Dabei muß auf einige grundlegende Unterschiede zwischen den beiden Denkmälern hingewiesen werden. Der bereits 1947 eingeweihte sogenannte Bronzesoldat (Pronkssõdur) in Tallinn befindet sich sehr zentral, unweit der Altstadt neben der neoromanischen Karlkirche und direkt vor der erst in den 90er Jahren fertiggestellten Nationalbibliothek. Das lettischen Pendant ist hingegen erst 1985 errichtet worden und befindet sich jenseits der Daugava außerhalb der historischen Stadtzentrums von Riga. Darüber hinaus ist es von einem Park umgeben, wohingegen der Platz, auf dem sich der Bronzesoldat befand entschieden kleiner ist als ein Fußballfeld. Nationalisten hatten das Monument, welches bewußt die Größe des Freiheitsdenkmals in Riga in den Schatten stellen sollte übrigens kurz nach der Unabhängigkeit von der Sowjetunion 1996 zu sprengen versucht– allerdings erfolglos. Ein weiterer gravierender Unterschied besteht darin, daß die jüngere Gedenkstätte in Riga ausschließlich als Zeichen des Sieges der Sowjetunion über den Faschismus installiert wurde, während der Bronzesoldat tatsächlich zu Ehren von Soldatengräber errichtet wurde, bei denen es sich im konkreten Fall pikanterweise nicht um Russen, sondern um Esten handelt.

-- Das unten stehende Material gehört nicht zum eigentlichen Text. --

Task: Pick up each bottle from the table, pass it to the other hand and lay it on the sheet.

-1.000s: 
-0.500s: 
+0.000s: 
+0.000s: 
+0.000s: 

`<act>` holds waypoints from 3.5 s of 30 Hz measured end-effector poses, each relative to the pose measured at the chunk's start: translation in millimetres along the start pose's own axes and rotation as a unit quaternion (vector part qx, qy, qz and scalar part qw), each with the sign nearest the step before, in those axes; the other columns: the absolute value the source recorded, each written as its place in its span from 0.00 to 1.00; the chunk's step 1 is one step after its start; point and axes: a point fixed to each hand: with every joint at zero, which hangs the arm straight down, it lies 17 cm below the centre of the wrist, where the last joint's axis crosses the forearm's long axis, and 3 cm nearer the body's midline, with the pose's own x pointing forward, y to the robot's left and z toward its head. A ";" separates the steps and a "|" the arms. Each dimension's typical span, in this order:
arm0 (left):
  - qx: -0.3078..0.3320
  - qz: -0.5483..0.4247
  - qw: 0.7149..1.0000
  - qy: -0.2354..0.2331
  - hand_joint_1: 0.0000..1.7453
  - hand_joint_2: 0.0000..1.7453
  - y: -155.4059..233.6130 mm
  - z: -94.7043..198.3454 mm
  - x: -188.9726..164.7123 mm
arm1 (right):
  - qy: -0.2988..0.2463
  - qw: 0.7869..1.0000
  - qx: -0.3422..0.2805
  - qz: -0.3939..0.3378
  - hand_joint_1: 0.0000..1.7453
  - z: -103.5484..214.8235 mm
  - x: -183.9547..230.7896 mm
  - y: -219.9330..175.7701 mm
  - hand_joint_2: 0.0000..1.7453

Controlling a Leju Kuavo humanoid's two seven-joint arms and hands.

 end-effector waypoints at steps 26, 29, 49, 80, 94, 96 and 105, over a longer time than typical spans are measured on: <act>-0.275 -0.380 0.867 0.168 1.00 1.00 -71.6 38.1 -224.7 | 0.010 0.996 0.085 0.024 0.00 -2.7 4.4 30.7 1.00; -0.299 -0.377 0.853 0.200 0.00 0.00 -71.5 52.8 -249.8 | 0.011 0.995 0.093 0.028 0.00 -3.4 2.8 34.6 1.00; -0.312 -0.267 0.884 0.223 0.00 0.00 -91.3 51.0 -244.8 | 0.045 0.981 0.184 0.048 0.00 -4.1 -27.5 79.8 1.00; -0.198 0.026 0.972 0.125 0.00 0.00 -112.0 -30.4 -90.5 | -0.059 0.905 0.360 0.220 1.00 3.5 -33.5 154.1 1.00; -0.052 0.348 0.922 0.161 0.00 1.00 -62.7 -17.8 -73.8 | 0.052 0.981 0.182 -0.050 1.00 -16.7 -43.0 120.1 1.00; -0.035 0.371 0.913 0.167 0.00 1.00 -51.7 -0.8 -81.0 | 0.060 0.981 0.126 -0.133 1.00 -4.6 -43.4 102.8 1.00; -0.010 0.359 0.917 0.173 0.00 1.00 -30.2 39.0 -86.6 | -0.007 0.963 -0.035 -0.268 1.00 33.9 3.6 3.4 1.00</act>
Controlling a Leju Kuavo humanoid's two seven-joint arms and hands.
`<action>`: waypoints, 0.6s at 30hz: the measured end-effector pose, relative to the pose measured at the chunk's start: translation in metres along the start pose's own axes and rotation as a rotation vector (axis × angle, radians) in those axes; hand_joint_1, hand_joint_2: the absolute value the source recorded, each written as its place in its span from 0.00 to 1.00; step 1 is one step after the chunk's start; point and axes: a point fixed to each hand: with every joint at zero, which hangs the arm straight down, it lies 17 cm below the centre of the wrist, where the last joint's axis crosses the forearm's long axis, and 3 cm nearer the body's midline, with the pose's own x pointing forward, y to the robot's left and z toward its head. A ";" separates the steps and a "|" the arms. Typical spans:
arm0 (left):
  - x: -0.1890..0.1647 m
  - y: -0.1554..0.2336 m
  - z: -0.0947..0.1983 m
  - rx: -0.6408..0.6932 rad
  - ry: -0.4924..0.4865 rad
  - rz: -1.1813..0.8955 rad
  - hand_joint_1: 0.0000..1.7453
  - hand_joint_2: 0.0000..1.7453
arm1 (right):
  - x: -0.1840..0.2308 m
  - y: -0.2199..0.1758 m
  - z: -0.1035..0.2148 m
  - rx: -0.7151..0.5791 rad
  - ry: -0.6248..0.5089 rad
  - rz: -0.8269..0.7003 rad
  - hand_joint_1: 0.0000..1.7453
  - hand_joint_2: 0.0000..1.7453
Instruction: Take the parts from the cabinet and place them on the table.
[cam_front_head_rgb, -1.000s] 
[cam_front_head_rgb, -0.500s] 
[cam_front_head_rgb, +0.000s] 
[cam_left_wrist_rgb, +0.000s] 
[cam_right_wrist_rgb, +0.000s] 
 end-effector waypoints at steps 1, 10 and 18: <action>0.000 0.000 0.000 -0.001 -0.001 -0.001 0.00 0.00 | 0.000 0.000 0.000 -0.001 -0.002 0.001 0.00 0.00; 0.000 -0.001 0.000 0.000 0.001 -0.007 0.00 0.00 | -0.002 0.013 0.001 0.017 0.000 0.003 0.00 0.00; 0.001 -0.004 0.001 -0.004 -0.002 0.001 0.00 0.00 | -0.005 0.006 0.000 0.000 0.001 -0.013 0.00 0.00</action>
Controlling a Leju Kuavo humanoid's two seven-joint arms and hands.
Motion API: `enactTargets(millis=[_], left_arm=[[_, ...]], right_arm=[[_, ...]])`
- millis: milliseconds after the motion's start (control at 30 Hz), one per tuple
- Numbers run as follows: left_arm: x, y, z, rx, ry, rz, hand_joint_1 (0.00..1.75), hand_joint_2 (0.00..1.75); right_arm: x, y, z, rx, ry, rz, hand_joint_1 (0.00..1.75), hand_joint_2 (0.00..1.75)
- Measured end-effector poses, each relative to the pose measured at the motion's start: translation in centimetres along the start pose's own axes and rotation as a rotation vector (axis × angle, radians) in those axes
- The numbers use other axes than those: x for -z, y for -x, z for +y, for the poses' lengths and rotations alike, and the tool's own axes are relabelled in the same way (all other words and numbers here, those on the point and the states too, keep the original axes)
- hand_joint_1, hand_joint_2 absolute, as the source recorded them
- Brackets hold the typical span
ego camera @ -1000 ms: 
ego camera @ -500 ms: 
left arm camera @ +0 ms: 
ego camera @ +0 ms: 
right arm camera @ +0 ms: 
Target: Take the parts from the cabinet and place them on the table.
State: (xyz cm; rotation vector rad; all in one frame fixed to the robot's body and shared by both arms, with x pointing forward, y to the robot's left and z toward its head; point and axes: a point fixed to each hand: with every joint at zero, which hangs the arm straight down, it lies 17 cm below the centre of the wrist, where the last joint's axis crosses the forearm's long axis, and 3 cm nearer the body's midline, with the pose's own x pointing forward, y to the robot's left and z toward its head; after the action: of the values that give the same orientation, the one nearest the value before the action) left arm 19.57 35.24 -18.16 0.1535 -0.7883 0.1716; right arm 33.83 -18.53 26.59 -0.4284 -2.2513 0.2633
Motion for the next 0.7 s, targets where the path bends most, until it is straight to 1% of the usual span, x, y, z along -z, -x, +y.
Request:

Aber eine Bewertung der Vorgänge im Frühjahr 2007 kann sich nicht auf diese historischen Kenntnisse beschränken, denn insbesondere Ereignisse im Jahre 2006 erklären den Handlungsbedarf, welche leider in der Presse (soweit der Autor sie vernommen hat) nicht erwähnt wurden.
Am 9. Mai 2006 kam es zu einem Konflikt vor dem Denkmal als Veteranen versuchten, einem national orientierten Demonstranten die estnische Flagge zu entreißen. Am folgenden Tag demonstrierten erneut Nationalisten, unter ihnen der in Estland aus der Zeit des Nationalen Erwachens bekannte Dissident Tiit Madisson, der wegen des Vorwurf eines Umsturzversuches auch in den 90er Jahren zwei Jahre in Haft war.
Die Polizei forderte daraufhin die Demonstranten auf, keine weiteren Manifestationen auf dem Tõnismägi (so der estnische Name des Ortes) durchzuführen. Der Platz wurde von der Polizei angeriegelt und über Monate hinweg bewacht.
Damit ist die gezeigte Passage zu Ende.